Corriere del Veneto (Padova e Rovigo)
I porti, i cinesi e il caso Venezia
Il porto di Venezia minimizza il costo dell’intera catena logistica tra Cina ed Europa. Venezia è il porto mediterraneo più vicino al baricentro del mercato italiano e di quello europeo. Se oggi in Italia non vi fosse neanche un porto e se ne dovesse attrezzare uno solo, quello più utile ai caricatori italiani andrebbe localizzato tra Venezia e Ravenna. Con Venezia preferibile per i caricatori europei. Gli operatori marittimi, portuali e logistici di oggi ci guadagnerebbero un po’ meno, ma la nostra manifattura aumenterebbe la sua competitività nel mondo. La seconda ragione è che Venezia può offrire un’innovazione che è una soluzione portuale tecnologicamente avanzata -tanto da raccogliere più di un riconoscimento internazionale in Europa, negli Usa e in Cina - capace di risolvere il problema che in questi mesi tormenta lo shipping mondiale: rendere possibile il trattamento sostenibile dei megacarichi, il vero problema logistico creato dalle mega portacontainer, valorizzando i porti esistenti.
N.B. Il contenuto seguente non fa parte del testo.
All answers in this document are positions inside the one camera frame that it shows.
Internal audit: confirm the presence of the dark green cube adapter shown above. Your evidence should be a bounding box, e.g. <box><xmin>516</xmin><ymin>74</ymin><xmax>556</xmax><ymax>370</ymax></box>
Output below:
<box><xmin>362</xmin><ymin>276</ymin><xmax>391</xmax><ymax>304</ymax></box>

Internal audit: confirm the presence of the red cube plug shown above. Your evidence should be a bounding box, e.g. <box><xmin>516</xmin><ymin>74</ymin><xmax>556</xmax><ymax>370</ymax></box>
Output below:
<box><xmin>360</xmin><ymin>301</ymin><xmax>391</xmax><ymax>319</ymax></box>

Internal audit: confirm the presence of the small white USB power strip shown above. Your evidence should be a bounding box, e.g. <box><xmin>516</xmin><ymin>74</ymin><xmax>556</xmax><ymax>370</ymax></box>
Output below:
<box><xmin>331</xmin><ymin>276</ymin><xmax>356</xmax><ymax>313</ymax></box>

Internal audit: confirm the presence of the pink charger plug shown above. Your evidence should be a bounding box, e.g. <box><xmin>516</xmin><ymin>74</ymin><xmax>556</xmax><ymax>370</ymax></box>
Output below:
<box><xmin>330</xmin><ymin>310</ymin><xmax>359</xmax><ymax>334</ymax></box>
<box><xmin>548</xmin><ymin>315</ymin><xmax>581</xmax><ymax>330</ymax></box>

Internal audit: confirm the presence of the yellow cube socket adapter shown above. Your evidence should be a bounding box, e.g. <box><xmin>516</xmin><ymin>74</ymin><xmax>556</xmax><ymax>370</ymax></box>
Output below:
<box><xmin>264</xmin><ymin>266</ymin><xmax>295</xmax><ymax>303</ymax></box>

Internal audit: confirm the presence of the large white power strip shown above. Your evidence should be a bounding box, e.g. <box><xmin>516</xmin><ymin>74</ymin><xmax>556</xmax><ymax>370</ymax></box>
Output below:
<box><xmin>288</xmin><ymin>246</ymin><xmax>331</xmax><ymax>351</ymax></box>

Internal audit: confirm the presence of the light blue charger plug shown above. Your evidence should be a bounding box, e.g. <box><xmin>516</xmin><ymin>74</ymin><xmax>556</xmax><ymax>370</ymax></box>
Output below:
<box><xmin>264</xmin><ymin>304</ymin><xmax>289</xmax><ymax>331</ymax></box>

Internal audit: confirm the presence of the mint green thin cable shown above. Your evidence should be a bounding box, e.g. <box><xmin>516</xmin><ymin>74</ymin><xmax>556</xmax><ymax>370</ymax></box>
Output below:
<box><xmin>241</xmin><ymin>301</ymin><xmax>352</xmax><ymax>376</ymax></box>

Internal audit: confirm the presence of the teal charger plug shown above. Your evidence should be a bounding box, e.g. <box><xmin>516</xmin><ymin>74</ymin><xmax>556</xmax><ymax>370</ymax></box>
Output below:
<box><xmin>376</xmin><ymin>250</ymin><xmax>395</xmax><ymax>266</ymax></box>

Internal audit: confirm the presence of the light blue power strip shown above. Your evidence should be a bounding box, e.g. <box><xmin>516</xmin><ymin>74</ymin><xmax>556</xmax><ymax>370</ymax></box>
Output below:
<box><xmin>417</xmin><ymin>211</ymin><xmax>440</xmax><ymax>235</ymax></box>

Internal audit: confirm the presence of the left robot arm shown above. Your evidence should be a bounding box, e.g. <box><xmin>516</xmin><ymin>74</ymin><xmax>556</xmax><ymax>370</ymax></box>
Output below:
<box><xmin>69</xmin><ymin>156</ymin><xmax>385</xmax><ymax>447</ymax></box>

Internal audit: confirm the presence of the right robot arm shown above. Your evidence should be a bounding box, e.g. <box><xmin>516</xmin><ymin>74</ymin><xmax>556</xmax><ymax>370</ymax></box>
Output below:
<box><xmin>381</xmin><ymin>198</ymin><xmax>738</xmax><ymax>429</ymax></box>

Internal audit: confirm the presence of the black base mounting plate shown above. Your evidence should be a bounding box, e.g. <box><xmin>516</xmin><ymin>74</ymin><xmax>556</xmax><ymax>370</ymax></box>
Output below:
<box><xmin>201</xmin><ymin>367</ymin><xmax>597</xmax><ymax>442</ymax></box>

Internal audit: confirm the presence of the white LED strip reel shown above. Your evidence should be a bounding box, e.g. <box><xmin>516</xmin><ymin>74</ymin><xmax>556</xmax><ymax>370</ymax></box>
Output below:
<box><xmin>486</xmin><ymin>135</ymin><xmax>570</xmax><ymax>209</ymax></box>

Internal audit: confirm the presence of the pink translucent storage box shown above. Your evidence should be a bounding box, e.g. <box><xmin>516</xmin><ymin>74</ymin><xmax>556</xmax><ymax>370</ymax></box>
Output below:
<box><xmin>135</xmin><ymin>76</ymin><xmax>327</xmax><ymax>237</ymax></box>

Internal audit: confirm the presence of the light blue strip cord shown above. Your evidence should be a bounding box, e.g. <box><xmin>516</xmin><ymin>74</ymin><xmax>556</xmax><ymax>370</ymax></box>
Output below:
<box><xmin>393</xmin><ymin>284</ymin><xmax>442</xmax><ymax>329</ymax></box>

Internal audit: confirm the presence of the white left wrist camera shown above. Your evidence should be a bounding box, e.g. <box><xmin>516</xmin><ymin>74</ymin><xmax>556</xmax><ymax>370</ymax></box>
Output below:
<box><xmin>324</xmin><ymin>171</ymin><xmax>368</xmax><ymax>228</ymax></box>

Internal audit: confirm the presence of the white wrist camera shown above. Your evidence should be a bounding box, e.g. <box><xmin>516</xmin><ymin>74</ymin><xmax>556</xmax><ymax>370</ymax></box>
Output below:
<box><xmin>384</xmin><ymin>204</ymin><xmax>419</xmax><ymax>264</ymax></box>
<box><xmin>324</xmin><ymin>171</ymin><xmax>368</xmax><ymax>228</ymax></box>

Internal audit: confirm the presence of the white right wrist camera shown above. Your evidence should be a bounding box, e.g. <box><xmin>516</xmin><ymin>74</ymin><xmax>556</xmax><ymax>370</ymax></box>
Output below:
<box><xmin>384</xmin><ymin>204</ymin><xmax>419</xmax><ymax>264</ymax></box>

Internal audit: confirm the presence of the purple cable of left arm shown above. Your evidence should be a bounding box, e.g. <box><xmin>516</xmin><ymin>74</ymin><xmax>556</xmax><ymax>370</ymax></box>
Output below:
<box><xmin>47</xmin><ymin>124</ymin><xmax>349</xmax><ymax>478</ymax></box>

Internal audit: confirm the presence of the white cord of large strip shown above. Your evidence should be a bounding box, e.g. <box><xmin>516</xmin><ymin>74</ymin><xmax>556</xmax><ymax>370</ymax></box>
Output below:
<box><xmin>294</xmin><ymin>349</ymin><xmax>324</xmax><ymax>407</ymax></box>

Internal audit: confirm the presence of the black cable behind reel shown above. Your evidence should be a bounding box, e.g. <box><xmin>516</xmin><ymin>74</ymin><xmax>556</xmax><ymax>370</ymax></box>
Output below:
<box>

Una soluzione più efficiente anche del «seahorse shipping» che Amazon sta studiando per rivoluzionare la logistica mondiale e che non distinguerà più tra tratte marittime e terrestri. Convenienze assolute. Che Genova può integrare verso i mercati europei occidentali e Trieste non può sostituire per la sua eccentricità rispetto ai mercati italiani. Convenienze che i cinesi immaginavano apprezzate dal sistema produttivo italiano ed europeo. E che forse lo sarebbero se solo si diradasse la cortina fumogena sollevata dagli interessi consolidati dei gestori dei mari e dei porti di oggi e dalla scarsa lungimiranza della politica portuale italiana. Purtroppo nel mezzo di un assordante silenzio - unica eccezione il sindaco di Venezia, Brugnaro - delle forze economiche, sociali e politiche venete. Che il «ma anche» avrebbero dovuto suggerire di applicarlo a Trieste e Genova. Nell’interesse del Paese ancor prima che di Venezia e dei veneti.